With Amex being “over-indexed to travel,” a prolonged spending lull in travel is expected to lower investor sentiment for the card-issuer’s stock. Bhatia sees a more favorable risk/reward in consumer finance for the more credit-oriented issuers like Synchrony Financial (NYSE: SYF) and Discover Financial Services (NYSE: DFS). The BofA ratings are Buy for Synchrony and Neutral for Discover. These two stock valuations are currently trading at high-single-digit price-to-earnings multiples, versus closer to 15 for American Express, and both Discover and Synchrony offer higher near-term earnings per share growth.

While an Underperform rating based on near-term to medium-term billing issues may sound like it could just be a couple of quarters, the BofA team now suggests that it could be 2024 before spending volumes on airlines and lodging return to 2019 levels. A full recovery is also said to be dependent on a coronavirus vaccine being available and being widely administered. The firm’s own travel survey now shows that more than a third of consumers are waiting for a vaccine before they are willing to travel internationally. The survey also showed that a significant portion of would-be travelers are concerned about getting on an airplane and staying in a hotel.

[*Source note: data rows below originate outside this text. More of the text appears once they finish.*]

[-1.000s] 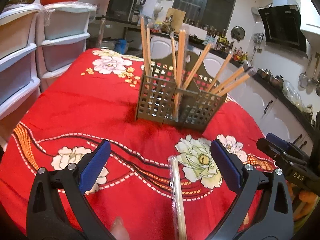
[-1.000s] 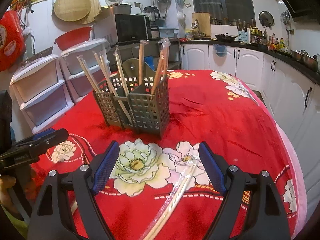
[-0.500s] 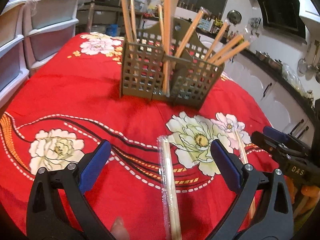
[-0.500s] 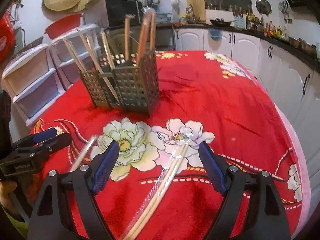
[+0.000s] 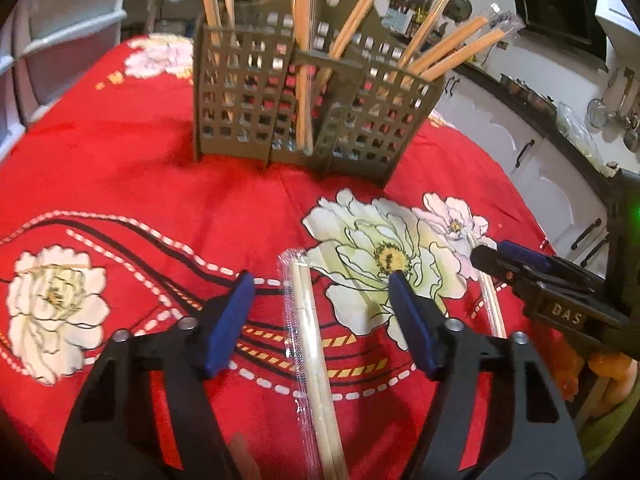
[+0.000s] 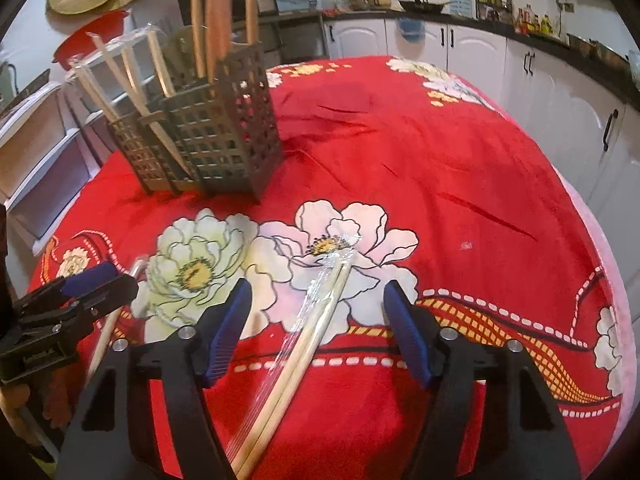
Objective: Organize utensils
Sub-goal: 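Close the left tool on a wrapped chopstick pair while the right tool grasps another pair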
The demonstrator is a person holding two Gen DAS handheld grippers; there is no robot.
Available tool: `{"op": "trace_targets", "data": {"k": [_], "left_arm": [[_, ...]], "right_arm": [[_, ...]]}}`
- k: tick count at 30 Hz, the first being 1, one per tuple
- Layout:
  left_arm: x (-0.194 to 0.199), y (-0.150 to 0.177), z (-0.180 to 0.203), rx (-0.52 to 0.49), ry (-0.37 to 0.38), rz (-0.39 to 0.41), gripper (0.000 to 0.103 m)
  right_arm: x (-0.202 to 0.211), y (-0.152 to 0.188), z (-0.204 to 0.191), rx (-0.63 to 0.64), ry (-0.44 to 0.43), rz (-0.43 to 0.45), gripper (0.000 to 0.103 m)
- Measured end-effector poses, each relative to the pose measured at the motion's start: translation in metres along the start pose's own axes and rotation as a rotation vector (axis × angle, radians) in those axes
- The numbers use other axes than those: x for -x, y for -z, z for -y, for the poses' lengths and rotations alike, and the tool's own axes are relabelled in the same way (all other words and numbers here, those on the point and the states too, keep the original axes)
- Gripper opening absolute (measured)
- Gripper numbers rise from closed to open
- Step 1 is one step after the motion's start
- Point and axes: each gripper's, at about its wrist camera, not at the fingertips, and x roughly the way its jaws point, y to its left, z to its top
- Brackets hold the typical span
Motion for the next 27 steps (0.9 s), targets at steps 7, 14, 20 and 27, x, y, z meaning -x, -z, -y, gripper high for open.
{"op": "trace_targets", "data": {"k": [7,14,20,27], "left_arm": [[-0.009,-0.004,-0.006,0.014,0.03,-0.044,0.051],[-0.016,-0.009,-0.002,-0.018,-0.009,-0.059,0.037],[-0.017,-0.011,-0.006,0.0,-0.005,-0.059,0.011],[-0.009,-0.012,-0.009,0.039,0.045,-0.039,0.003]], "right_arm": [[-0.025,-0.01,0.004,-0.027,0.017,-0.037,0.056],[-0.028,-0.011,0.007,-0.033,0.03,-0.032,0.03],[-0.025,-0.013,0.01,-0.047,0.009,-0.018,0.012],[-0.015,-0.015,0.011,-0.069,-0.028,0.014,0.01]]}}
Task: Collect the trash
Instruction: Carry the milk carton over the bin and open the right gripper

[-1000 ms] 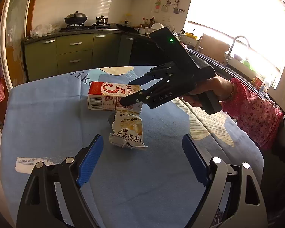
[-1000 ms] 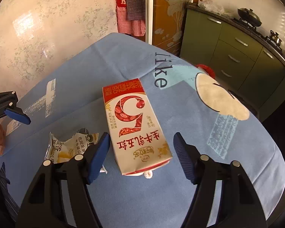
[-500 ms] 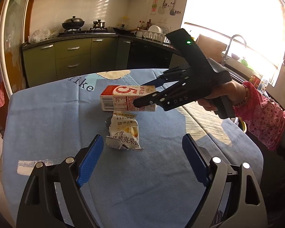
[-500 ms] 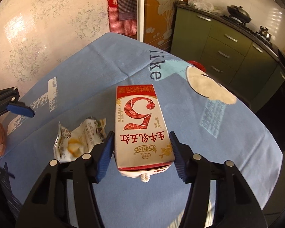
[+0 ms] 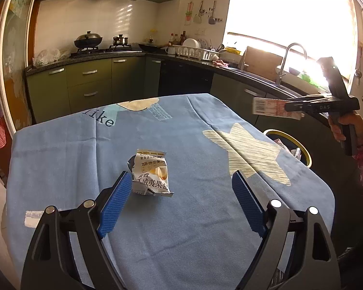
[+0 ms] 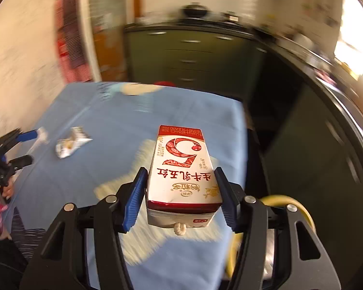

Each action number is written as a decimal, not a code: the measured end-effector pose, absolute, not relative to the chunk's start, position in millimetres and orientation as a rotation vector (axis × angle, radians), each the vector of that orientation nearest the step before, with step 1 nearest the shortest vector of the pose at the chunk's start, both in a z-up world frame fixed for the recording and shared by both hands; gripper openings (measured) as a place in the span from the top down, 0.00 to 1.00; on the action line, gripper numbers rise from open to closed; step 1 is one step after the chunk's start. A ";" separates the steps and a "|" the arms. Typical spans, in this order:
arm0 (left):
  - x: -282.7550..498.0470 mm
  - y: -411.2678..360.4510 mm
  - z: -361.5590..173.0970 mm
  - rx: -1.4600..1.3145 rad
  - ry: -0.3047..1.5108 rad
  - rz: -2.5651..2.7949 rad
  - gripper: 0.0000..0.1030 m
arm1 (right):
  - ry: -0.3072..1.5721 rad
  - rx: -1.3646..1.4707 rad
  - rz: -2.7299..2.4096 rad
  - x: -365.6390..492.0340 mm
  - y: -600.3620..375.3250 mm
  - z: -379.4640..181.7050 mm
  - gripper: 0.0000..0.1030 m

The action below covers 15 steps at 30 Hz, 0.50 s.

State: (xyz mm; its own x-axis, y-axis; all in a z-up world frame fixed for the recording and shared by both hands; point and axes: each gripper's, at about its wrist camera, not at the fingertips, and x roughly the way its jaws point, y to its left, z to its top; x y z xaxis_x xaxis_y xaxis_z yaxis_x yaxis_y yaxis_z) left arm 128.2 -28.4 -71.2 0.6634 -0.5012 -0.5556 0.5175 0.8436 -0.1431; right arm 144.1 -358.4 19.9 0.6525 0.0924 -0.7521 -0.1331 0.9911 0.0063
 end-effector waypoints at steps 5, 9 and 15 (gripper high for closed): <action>126.7 -29.7 -71.0 0.037 0.616 -0.578 0.19 | 0.916 0.074 -0.130 115.6 -441.4 -2.3 0.48; 125.7 -31.4 -71.7 0.046 0.617 -0.580 0.19 | 0.957 0.153 -0.274 116.4 -483.5 -37.6 0.47; 126.8 -34.7 -75.3 0.059 0.629 -0.577 0.19 | 0.965 0.252 -0.348 109.2 -501.1 -68.6 0.36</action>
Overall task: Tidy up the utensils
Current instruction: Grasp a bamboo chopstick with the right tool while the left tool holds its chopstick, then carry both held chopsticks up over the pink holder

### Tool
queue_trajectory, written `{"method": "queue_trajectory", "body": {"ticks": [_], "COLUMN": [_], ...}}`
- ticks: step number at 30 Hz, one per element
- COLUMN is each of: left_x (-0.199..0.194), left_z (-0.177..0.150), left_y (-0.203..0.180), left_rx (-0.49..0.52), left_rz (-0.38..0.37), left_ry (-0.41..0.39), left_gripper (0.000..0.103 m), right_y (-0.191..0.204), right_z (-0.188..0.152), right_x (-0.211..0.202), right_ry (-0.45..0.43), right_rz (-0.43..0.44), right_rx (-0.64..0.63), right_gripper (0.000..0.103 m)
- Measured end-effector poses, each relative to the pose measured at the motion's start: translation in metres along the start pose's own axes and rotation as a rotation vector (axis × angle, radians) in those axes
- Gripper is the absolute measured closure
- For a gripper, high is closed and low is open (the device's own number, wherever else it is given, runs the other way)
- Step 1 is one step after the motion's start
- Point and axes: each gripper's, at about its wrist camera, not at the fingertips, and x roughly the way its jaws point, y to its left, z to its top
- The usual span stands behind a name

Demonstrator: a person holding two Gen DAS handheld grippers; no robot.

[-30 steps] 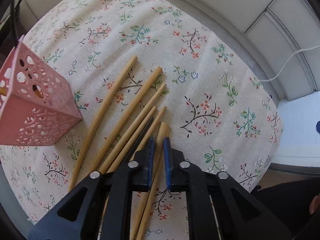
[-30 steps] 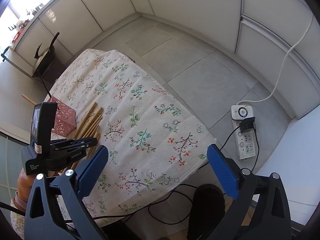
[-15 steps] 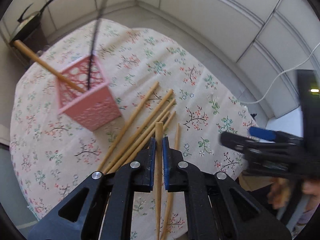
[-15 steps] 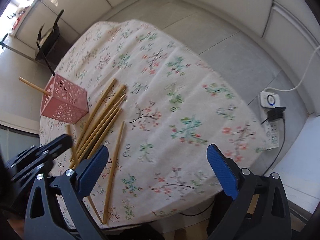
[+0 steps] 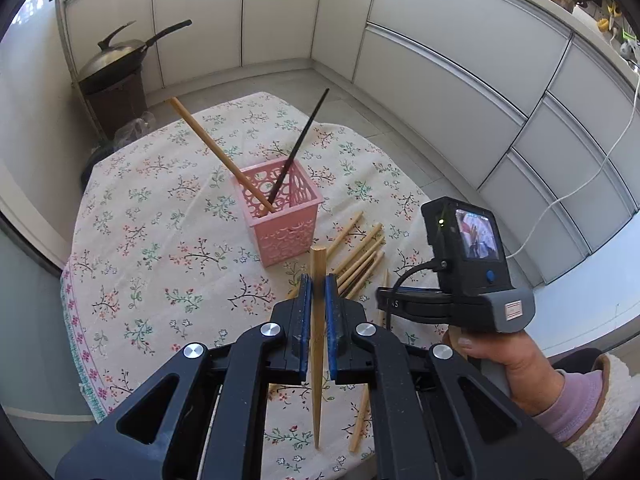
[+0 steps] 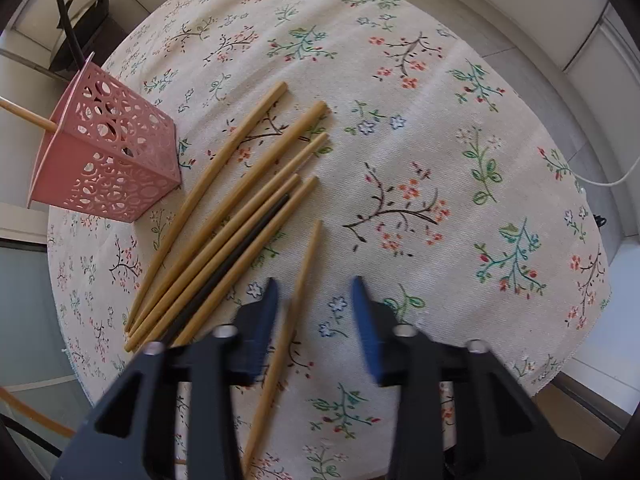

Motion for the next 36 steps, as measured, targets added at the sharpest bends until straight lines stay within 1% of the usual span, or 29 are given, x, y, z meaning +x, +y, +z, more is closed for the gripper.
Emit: {"method": "queue_trajectory", "body": {"ticks": [2, 4, 7, 13, 16, 18, 20, 29, 32, 36], "left_x": [-0.001, -0.001, -0.003, -0.015, -0.023, -0.027, -0.029, -0.037, -0.040, -0.053], "left_z": [-0.001, 0.000, 0.000, 0.003, 0.005, 0.006, 0.008, 0.015, 0.020, 0.032], "left_y": [0.000, 0.001, 0.001, -0.001, -0.004, -0.006, -0.008, -0.017, -0.017, -0.014], "left_rx": [-0.003, -0.005, -0.008, -0.017, -0.020, -0.023, -0.026, -0.038, -0.058, -0.098], "left_rz": [0.003, 0.005, 0.000, -0.003, -0.001, 0.006, 0.013, 0.034, 0.036, 0.036], "left_ry": [-0.003, -0.007, -0.019, -0.067, -0.089, -0.103, -0.116, -0.158, -0.181, -0.234], "left_gripper": [0.097, 0.097, 0.097, 0.097, 0.097, 0.097, 0.097, 0.097, 0.097, 0.097], "right_y": [0.006, 0.007, 0.001, -0.017, -0.038, -0.047, -0.057, -0.074, -0.083, -0.092], "right_z": [-0.002, -0.004, -0.007, -0.015, -0.021, -0.025, -0.027, -0.029, -0.026, -0.018], "right_x": [0.001, -0.002, -0.016, -0.086, -0.115, -0.130, -0.145, -0.202, -0.220, -0.234], "right_ry": [-0.025, -0.045, -0.091, -0.256, -0.335, -0.372, -0.403, -0.553, -0.585, -0.612], "right_rz": [-0.017, 0.000, 0.024, 0.114, 0.136, 0.156, 0.174, 0.235, 0.265, 0.298], "right_rx": [-0.012, -0.006, 0.005, -0.002, -0.007, -0.004, -0.008, -0.006, 0.016, 0.046], "right_gripper": [0.094, 0.097, 0.097, 0.097, 0.097, 0.097, 0.097, 0.097, 0.097, 0.097]}}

BofA also lowered Amex’s 2020 and 2021 earnings estimates based on this slower travel spending recovery. The 2020 estimate was lowered to $3.59 per share from $3.67, and the 2021 estimate was lowered to $6.75 from $7.04. Bhatia also compressed the acceptable earnings multiple down to 14 from 15 in the call due to the implied sentiment damage.

BofA does point out that there are risks to this call to dump the stock. The analyst sees management as best-in-class and the company could outperform expectations in the third quarter. Bhatia also pointed out that Amex has been managing the challenging backdrop admirably.

American Express stock traded down 2.3% at $96.12 on Wednesday. Amex also lags its rivals with a 1.75% dividend yield that is only about 26% of next year’s earnings expectations and about 21% of last year’s adjusted earnings per share.

Synchrony Financial’s stock traded by 0.1% at $25.65, but that is still down from a 52-week high of $38.18. Its dividend yield is 3.4%.

Discover stock was down 0.4% at $54.30, and its 52-week high is $87.43. It has a dividend yield of about 3.2%.